Real‐time PCR quantification of haematopoietic chimerism after transplantation: a comparison between TaqMan and hybridization probes technologies

Summary This study aimed to compare the sensitivity and accuracy of two methods of quantitative real‐time polymerase chain reaction (qrt‐PCR), in order to determine haematopoietic chimerism (CH): single nucleotide polymorphisms using TaqMan (TM) probes and insertion/deletion polymorphisms using Hybridization (Hyb) probes. A total of 106 samples from 20 patients who underwent allogenic stem cell transplantation ( n  = 14) or live‐donor liver transplantation ( n  = 6) were studied.

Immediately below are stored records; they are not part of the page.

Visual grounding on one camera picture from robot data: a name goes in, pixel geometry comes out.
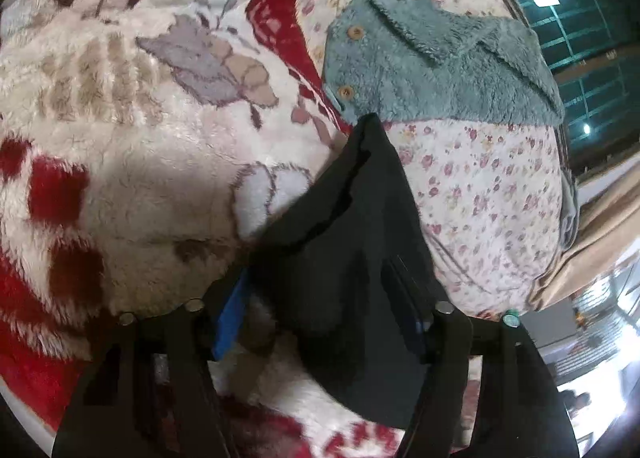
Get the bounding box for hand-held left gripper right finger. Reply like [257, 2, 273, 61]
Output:
[382, 255, 581, 458]

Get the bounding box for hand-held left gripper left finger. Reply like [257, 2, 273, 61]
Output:
[51, 271, 253, 458]

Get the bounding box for black pants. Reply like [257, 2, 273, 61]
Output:
[240, 113, 441, 431]

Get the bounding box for floral bed sheet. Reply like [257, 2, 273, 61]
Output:
[295, 0, 576, 319]

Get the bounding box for red cream fluffy blanket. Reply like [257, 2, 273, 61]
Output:
[0, 0, 416, 458]

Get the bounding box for grey blue cloth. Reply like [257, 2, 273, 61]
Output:
[555, 128, 581, 251]

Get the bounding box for beige curtain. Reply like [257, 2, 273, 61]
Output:
[530, 158, 640, 309]

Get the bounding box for teal fleece jacket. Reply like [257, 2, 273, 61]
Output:
[322, 0, 566, 131]

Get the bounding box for teal gridded window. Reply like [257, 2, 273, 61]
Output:
[475, 0, 640, 164]

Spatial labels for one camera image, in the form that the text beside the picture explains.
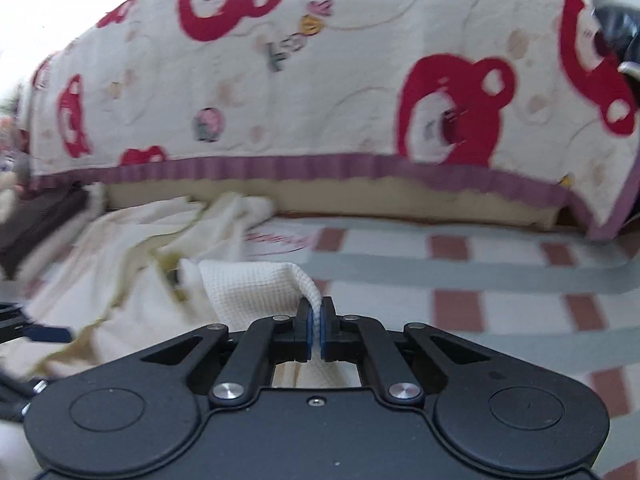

The mean level of chimerism was 8.37% for the TM method and 7.73% in the Hyb method, which was not significantly different ( P  = 0.69). The Pearson correlation coefficient between the two methods was r  = 0.91 ( P  < 0.001). The estimation of the regression line, using the Passing and Balbock method was Intercept A −0.0381 [95% confidence interval (CI) −0.1265 to 0.0296) and Slope B: 1.04609(95% CI 0.9349–1.161). Bland–Altman data showed that the standard deviations, which differed between the two methods (%Hyb–%TM), were 0.98 and −1.28. The accuracy and sensitivity of qrt‐PCR chimerism is independent of the method used if the optimization is adequate and satisfies the criteria for adequate study. Real‐time PCR, independent of the method adopted, is a very good tool for study levels of CH.